Y para sus adentros, pensaba, refunfuñando: «No me explico que haya padres tan despreocupados por la moralidad de sus hijos, que les pongan semejantes espectáculos ante los ojos. Es una pasión. Cada vez que viene el semental al pueblo, todos asisten a la operación; se ponen en corro alrededor del grupo, lo ven todo, lo oyen todo; y los dejan. Y luego vienen a quejarse de que sus hijos intercambian papelitos amorosos con las chicas».

Era un buen hombre que se quejaba por cuestiones de moral y se afligía por cualquier cosa.

¡Como si el acto del amor no estuviese visible por todas partes en la naturaleza! Habría que colocar un cartel para prohibir que las moscas se montasen, que los gallos saltasen sobre las gallinas, encerrar a las novillas en celo, liarse a perdigonazos con los gorriones enamorados, destruir los nidos de golondrinas, poner taparrabos o calzones a los perros y faldas a las perras, y no mandar jamás a un niño a cuidar de los corderos, porque los carneros se olvidan de comer cuando una oveja emite el olor que propicia el acto y se ve rodeada de toda una corte de galanes.

Por lo demás, los chavales conceden a ese espectáculo cotidiano mucha menos importancia de lo que se cree. Lo que más les divierte de él es el movimiento, que se parece al de una pelea o que ellos identifican a veces con la descomposición intestinal que sigue a una comida, como lo demuestra este relato de Chiquiclac.
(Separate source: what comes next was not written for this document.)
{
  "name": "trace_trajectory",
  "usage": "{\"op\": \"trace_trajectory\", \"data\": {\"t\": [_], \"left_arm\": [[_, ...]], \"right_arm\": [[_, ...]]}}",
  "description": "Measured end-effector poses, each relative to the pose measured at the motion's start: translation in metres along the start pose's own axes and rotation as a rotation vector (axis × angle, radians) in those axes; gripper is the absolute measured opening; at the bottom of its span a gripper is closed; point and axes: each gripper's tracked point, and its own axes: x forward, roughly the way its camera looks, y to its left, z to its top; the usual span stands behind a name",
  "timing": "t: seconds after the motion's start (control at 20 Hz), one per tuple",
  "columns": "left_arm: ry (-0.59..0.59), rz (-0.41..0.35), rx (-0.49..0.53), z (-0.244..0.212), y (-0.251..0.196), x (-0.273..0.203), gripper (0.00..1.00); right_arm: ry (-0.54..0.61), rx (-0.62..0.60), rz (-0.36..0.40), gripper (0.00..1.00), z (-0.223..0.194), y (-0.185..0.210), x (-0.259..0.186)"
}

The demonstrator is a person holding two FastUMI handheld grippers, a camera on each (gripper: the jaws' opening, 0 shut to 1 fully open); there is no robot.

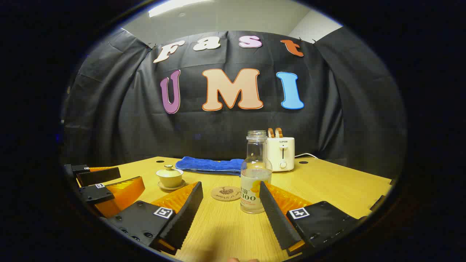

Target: Open the teacup lid with one hand, grasp the water bottle and pour water into the teacup with the other hand; after pouring, place the water bottle on the coaster and then close the teacup lid.

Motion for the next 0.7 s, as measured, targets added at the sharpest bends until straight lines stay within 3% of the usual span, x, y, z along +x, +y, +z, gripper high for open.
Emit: {"op": "trace_trajectory", "data": {"t": [0.1,0.7], "left_arm": [[-0.001,0.0,0.0,0.0003,-0.0012,0.0013,0.95],[-0.001,0.0,-0.001,-0.0016,-0.0006,0.0001,0.95]], "right_arm": [[-0.001,0.0,0.002,0.95,0.0003,0.0001,0.0002],[0.0,0.0,0.006,0.98,0.0006,0.0013,-0.0004]]}}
—Hacía fuerzas como cuando tie ganas de cagar —decía, refiriéndose a su Turco, que había cubierto a la perra del alcalde después de vapulear a todos sus rivales—. ¡Qué juerga! Se había agachao tanto, pa poder llegar, que estaba casi con las rodillas de atrás pegando en el suelo y tenía el lomo como la jorobada de Orleans[35]. Después, cuando se cansó de empujar, sujetándola entre las patas de alante, bueno pues se enderezó y, machos, no había forma de que se saliera. Estaban enganchaos, y la Loquilla, que es pequeña, tenía el culo en el aire y las patas de atrás no le llegaban al suelo. Entonces salió de mi casa el alcalde vociando: «¡Echailes agua, echailes agua!». Pero la perra chillaba y el Turco, que es más grande, la tiraba del trasero, aunque tenía to los… chismes retorcidos. Al Turco debió de dolerle de cojones, pues cuando por fin consiguieron despegarlos, lo tenía todo rojo y estuvo por lo menos media hora lamiéndose el aparato. Aluego Narciso le dijo: «¡Ah, señor alcalde! ¡Me paice a mi que la Loquilla no va mal servida!» Y él se fue, cagándose en to los trastos.